### INSTRUCTIONS TO FOLLOW:
Look below for the line containing "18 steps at"; from there through the line containing "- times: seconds", both lines included, please set down each line exactly and nothing else.

(Collection entries)
^^^^^^^^^^^^^^^^
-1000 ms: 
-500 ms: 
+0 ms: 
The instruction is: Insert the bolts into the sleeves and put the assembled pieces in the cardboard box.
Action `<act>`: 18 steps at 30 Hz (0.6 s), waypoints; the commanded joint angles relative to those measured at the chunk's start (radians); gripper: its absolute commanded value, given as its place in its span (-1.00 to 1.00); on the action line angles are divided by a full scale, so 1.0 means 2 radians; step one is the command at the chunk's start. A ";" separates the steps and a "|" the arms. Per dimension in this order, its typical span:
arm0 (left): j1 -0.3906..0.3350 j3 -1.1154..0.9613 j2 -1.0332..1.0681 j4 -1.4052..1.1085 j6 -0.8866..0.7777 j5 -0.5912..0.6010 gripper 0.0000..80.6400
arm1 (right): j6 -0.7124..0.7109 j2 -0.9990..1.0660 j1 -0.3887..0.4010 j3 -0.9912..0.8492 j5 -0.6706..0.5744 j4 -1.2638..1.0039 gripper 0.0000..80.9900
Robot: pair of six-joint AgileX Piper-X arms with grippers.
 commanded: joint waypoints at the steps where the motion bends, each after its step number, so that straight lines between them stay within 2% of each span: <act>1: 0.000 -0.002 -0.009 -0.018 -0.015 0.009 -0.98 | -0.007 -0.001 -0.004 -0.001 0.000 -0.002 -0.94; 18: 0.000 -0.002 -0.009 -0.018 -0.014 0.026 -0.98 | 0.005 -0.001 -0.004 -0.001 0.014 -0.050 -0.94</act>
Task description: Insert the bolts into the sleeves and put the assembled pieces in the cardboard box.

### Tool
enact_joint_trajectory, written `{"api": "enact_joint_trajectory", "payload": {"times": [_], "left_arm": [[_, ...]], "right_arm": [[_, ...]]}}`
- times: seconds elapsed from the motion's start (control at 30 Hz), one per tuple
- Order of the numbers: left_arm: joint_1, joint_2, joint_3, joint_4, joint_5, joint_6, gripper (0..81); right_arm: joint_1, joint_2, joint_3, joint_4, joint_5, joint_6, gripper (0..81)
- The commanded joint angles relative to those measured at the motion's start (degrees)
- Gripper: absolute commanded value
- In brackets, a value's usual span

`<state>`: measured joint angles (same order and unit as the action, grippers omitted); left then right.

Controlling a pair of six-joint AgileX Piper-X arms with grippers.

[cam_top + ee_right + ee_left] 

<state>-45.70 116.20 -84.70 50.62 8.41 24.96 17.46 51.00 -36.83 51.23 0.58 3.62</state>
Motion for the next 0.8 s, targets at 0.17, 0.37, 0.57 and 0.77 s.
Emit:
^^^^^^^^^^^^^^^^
### TASK RESPONSE:
Action `<act>`: 18 steps at 30 Hz (0.6 s), waypoints; the commanded joint angles relative to those measured at the chunk's start (radians); gripper: its absolute commanded value, given as its place in its span (-1.00 to 1.00); on the action line angles are divided by a full scale, so 1.0 means 2 radians; step one is the command at the chunk's start. A ";" separates the steps and a "|" the arms. Per dimension in this order, its typical span:
arm0 (left): j1 -0.3906..0.3350 j3 -1.1154..0.9613 j2 -1.0332..1.0681 j4 -1.4052..1.1085 j6 -0.8866..0.7777 j5 -0.5912..0.6010 gripper 0.0000..80.6400
arm1 (right): j6 -0.7124..0.7109 j2 -0.9990..1.0660 j1 -0.3887..0.4010 j3 -0.9912..0.8492 j5 -0.6706..0.5744 j4 -1.2638..1.0039 gripper 0.0000..80.9900
Robot: pair of six-joint AgileX Piper-X arms with grippers.
 commanded: joint waypoints at the steps where the motion bends, each after its step number, so that straight lines between them stay within 2% of each span: <act>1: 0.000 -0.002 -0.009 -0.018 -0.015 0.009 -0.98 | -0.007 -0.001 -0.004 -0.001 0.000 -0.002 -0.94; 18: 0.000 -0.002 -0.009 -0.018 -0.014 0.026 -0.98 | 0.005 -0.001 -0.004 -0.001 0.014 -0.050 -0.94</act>
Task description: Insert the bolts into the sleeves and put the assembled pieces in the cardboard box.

### Tool
enact_joint_trajectory, written `{"api": "enact_joint_trajectory", "payload": {"times": [_], "left_arm": [[_, ...]], "right_arm": [[_, ...]]}}`
- times: seconds elapsed from the motion's start (control at 30 Hz), one per tuple

That concludes the answer.